== Segment start ==

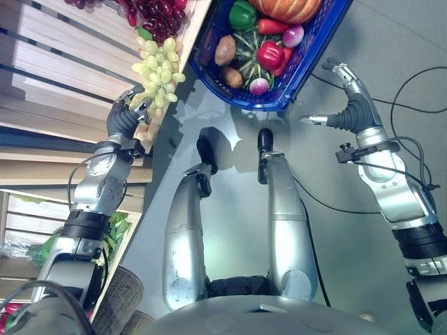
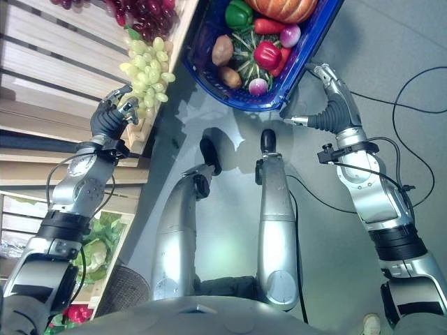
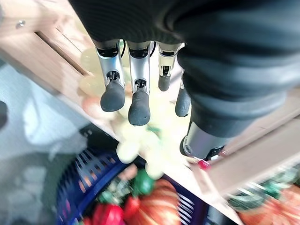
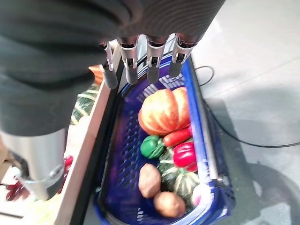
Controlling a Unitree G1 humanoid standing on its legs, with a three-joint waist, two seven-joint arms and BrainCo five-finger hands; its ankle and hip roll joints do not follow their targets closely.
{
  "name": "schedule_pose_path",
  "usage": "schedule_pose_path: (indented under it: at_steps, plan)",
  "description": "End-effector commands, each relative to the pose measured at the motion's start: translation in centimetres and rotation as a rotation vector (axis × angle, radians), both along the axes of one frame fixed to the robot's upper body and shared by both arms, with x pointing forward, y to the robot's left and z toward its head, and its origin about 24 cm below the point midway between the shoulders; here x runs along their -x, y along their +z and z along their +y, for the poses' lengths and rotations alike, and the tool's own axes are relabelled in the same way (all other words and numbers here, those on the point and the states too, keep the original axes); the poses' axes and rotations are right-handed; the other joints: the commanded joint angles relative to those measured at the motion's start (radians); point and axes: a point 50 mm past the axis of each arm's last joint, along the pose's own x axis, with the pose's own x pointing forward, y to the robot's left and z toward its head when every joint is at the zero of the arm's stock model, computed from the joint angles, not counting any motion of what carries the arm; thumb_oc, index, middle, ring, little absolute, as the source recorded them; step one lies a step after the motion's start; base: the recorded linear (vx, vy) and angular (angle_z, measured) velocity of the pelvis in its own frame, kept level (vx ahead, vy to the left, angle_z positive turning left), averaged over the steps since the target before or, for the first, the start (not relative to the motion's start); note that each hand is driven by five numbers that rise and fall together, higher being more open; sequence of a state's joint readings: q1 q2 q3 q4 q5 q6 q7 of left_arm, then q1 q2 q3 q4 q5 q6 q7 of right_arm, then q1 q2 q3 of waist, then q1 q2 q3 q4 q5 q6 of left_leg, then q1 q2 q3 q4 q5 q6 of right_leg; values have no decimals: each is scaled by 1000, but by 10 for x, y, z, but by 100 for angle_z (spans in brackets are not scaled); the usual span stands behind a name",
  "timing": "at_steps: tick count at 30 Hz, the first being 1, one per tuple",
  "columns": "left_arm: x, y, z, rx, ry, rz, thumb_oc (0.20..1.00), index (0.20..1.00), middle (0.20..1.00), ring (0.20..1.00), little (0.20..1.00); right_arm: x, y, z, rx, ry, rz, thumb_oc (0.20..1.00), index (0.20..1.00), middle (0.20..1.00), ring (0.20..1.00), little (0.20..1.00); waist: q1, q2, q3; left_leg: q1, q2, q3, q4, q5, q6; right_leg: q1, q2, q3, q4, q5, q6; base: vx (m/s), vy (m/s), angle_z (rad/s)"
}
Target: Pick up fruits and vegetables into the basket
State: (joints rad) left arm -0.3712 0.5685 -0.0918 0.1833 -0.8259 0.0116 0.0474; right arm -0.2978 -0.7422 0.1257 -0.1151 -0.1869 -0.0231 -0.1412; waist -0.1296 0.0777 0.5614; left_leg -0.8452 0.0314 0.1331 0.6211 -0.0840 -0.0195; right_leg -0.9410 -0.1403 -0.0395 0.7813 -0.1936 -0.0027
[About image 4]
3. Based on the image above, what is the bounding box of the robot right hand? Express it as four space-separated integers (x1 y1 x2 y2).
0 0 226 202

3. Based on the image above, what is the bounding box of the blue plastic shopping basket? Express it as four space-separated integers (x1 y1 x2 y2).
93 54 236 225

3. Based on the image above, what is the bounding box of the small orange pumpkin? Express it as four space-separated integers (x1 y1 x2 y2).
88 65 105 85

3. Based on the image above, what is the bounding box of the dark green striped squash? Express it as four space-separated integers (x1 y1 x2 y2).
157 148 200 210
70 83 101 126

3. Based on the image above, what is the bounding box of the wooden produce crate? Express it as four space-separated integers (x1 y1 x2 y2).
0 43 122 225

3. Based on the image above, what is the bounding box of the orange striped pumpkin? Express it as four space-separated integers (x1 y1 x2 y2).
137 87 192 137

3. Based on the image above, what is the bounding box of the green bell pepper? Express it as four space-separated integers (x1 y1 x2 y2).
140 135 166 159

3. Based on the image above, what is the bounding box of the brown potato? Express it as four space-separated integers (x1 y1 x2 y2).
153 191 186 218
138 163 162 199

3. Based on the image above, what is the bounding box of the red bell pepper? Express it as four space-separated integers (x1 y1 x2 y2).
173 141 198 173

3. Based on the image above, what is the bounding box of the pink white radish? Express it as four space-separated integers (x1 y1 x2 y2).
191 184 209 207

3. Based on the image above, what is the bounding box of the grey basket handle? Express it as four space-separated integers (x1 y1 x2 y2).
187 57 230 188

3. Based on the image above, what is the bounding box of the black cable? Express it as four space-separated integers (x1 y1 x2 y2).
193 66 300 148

== Segment end ==
== Segment start ==

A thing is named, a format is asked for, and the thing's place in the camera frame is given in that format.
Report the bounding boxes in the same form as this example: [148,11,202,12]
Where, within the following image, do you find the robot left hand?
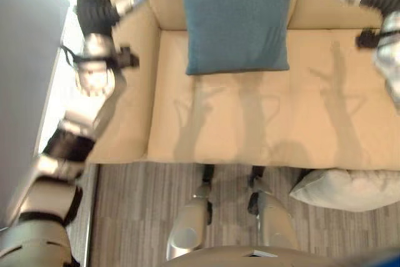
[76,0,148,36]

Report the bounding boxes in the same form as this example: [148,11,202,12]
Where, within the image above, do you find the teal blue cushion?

== Segment end ==
== Segment start ==

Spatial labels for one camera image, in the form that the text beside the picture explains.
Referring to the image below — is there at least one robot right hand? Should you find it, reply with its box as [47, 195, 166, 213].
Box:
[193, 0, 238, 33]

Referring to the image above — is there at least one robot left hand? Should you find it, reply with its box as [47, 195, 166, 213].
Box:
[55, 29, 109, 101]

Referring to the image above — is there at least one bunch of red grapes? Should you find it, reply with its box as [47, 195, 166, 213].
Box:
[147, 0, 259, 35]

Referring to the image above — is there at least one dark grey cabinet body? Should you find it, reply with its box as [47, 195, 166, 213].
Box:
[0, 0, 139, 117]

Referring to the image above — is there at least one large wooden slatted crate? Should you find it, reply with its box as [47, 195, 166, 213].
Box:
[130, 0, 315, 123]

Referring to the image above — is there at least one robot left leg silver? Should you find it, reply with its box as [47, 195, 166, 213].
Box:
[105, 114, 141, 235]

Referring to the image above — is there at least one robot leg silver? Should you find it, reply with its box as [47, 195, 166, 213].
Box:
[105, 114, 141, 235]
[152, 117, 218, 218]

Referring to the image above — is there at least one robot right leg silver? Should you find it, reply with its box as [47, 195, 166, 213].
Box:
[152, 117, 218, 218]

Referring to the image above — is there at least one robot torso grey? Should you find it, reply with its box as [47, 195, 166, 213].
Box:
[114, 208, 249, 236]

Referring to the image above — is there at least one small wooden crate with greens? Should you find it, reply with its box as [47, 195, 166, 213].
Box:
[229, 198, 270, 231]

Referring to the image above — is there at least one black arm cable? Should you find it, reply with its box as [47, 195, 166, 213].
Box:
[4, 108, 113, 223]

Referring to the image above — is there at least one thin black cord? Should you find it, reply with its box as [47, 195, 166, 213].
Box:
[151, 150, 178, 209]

== Segment end ==

* [Exercise requirements]: Among the lines above, the ones holding the word "silver" must be counted; only that count is to be given.

* [Answer box]: 3